HOW TO COMPLETE THIS TASK: The exercise calls for every entry that follows to be repeated exactly.

RECORDS FOR PROCESSING:
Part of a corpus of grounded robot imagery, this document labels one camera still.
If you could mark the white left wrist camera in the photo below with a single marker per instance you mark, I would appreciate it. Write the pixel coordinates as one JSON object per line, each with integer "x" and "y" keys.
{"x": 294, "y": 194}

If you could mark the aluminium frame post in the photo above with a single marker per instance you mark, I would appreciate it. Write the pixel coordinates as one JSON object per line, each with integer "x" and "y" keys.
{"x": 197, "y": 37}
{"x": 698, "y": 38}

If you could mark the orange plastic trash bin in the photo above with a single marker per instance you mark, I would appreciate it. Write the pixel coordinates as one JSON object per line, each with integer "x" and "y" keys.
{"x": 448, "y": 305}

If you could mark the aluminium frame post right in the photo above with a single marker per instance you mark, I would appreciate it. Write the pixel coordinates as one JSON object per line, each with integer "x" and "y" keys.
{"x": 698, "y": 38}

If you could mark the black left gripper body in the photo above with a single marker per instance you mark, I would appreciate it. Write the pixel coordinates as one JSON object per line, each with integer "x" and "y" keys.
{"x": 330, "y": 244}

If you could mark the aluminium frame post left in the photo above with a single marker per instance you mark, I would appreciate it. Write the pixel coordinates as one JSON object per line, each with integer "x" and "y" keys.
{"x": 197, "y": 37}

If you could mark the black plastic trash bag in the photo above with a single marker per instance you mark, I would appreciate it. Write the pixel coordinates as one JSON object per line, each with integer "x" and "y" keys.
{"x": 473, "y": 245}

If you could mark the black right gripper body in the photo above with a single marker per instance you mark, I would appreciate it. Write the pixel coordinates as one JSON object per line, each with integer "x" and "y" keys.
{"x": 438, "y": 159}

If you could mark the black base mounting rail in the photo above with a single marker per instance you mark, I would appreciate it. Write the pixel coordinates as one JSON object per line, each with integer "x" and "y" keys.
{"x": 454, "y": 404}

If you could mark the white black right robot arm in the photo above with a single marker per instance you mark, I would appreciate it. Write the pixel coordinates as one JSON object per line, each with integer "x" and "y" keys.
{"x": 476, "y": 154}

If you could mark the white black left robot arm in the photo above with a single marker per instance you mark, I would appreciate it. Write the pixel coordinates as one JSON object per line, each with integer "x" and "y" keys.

ANSWER FOR THE TASK:
Part of a corpus of grounded robot imagery, this document labels one camera still.
If you could mark the white left wrist camera in the photo below with a single marker per instance you mark, I would appreciate it. Write the pixel coordinates as one JSON object per line, each with integer "x" and "y" keys.
{"x": 294, "y": 194}

If you could mark the aluminium frame post in the photo above with a single marker per instance you mark, I would appreciate it. Write the pixel coordinates as one JSON object per line, each with integer "x" and "y" keys.
{"x": 197, "y": 37}
{"x": 698, "y": 38}

If you could mark the orange plastic trash bin in the photo above with a single marker per instance you mark, I would appreciate it. Write the pixel coordinates as one JSON object per line, each with integer "x" and "y" keys.
{"x": 448, "y": 305}

If you could mark the aluminium frame post right in the photo above with a single marker per instance you mark, I would appreciate it. Write the pixel coordinates as one JSON object per line, each with integer "x" and "y" keys.
{"x": 698, "y": 38}

If you could mark the black left gripper body in the photo above with a single marker per instance you mark, I would appreciate it. Write the pixel coordinates as one JSON object per line, each with integer "x" and "y" keys.
{"x": 330, "y": 244}

If you could mark the aluminium frame post left in the photo above with a single marker per instance you mark, I would appreciate it. Write the pixel coordinates as one JSON object per line, each with integer "x" and "y" keys.
{"x": 197, "y": 37}

If you could mark the black plastic trash bag in the photo above with a single marker per instance you mark, I would appreciate it. Write the pixel coordinates as one JSON object per line, each with integer "x" and "y" keys.
{"x": 473, "y": 245}

If you could mark the black right gripper body in the photo above with a single marker per instance you mark, I would appreciate it. Write the pixel coordinates as one JSON object per line, each with integer "x" and "y" keys.
{"x": 438, "y": 159}

If you could mark the black base mounting rail in the photo above with a single marker per instance you mark, I would appreciate it. Write the pixel coordinates as one JSON object per line, each with integer "x" and "y" keys.
{"x": 454, "y": 404}

If you could mark the white black right robot arm in the photo above with a single marker per instance you mark, I would appreciate it. Write the pixel coordinates as one JSON object per line, each with integer "x" and "y" keys.
{"x": 476, "y": 154}

If you could mark the white black left robot arm in the photo above with a single marker per instance you mark, I would appreciate it. Write the pixel coordinates as one JSON object per line, each with integer "x" and "y" keys.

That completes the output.